### Work instructions
Output only the lines that run from the line holding "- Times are" to the end of the data below, including both ends, without any pictures.

### Dataset extract
==============================
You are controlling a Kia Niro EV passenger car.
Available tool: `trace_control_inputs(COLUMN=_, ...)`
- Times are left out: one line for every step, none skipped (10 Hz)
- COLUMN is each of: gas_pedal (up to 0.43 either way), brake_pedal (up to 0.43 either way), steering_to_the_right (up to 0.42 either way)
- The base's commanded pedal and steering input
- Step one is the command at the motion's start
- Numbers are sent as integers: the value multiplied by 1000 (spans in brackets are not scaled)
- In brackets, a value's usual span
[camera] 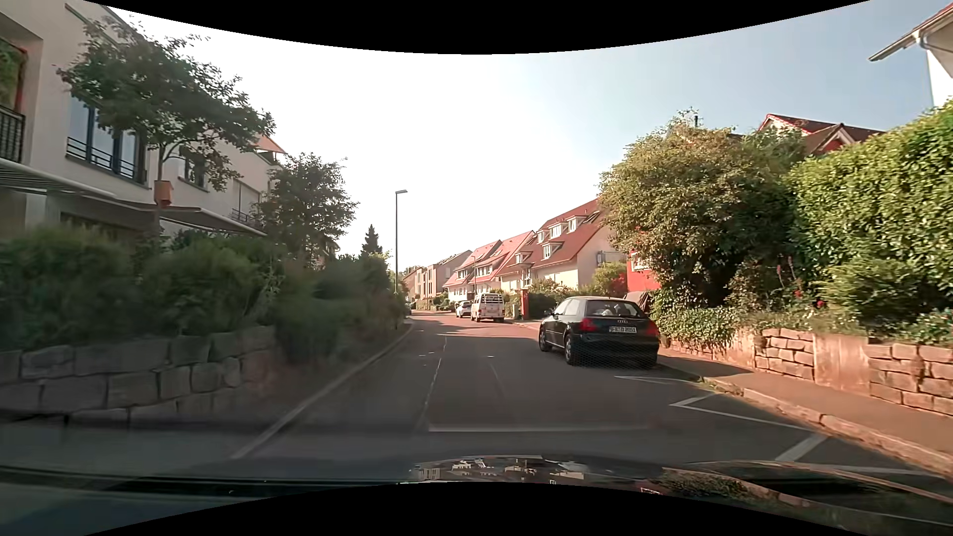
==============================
### Answer box
- Times are left out: one line for every step, none skipped (10 Hz)
- COLUMN is each of: gas_pedal (up to 0.43 either way), brake_pedal (up to 0.43 either way), steering_to_the_right (up to 0.42 either way)
- The base's commanded pedal and steering input
- Step one is the command at the motion's start
- Numbers are sent as integers: the value multiplied by 1000 (spans in brackets are not scaled)
- In brackets, a value's usual span
[camera] 

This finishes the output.